Lastly, these results indicate that complication rates of AdVance and AdVanceXP male sling implantation are comparable after TURP and radical prostatectomy. Notably, there were no Clavien-Dindo grades IV and V complications with acute urinary retention being the most frequent complication.

The current study is not devoid of limitations. First and foremost are the limitations inherent to retrospective analyses. The caseload of our study is small compared to current studies investigating the outcome of the AdVance and AdVanceXP male sling in the treatment of PPI. However, to our knowledge, this is the first study presenting results particularly after TURP. The presented cohort includes patients after AdVance as well as after AdVanceXP implantation. However, there are currently two comparative studies available that show that the efficacy of the AdVanceXP sling was not significantly different compared to the conventional AdVance sling [19,22]. Despite its limitations, the findings of the current study may have an impact on current clinical practice.
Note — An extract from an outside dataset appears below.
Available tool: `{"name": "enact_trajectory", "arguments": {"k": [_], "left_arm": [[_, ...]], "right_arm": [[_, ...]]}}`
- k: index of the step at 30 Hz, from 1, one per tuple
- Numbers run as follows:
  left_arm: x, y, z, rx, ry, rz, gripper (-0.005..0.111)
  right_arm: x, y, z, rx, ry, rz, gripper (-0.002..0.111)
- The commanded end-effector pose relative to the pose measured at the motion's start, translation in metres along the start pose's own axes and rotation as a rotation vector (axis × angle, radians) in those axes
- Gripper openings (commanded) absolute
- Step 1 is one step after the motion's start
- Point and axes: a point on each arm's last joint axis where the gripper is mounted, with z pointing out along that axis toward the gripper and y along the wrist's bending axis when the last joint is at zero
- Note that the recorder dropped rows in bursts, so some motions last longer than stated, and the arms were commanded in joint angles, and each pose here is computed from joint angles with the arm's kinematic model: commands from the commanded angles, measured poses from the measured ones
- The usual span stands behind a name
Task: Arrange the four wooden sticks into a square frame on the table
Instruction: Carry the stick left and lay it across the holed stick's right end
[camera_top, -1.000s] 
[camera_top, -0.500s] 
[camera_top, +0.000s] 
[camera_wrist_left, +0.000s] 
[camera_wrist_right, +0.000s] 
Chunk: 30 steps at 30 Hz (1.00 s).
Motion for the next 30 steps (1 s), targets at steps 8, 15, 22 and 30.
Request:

To summarize, the current study is the first to provide a long-term follow-up of 70 months after retrourethral transobturator male sling implantation. It is able to show that successful treatment of TURP-induced SUI with the AdVance or AdVanceXP male sling is possible, but success rates seem to be lower than for the treatment of SUI after radical prostatectomy and patients have to be counseled accordingly. Furthermore, this study shows that AdVance and AdVanceXP male slings can be safely implanted after TURP. Finally, it is shown that patients with a preoperative age of ≤71 years who need up to 4 pads preoperatively might benefit the most from AdVance or AdVanceXP implantation after TURP.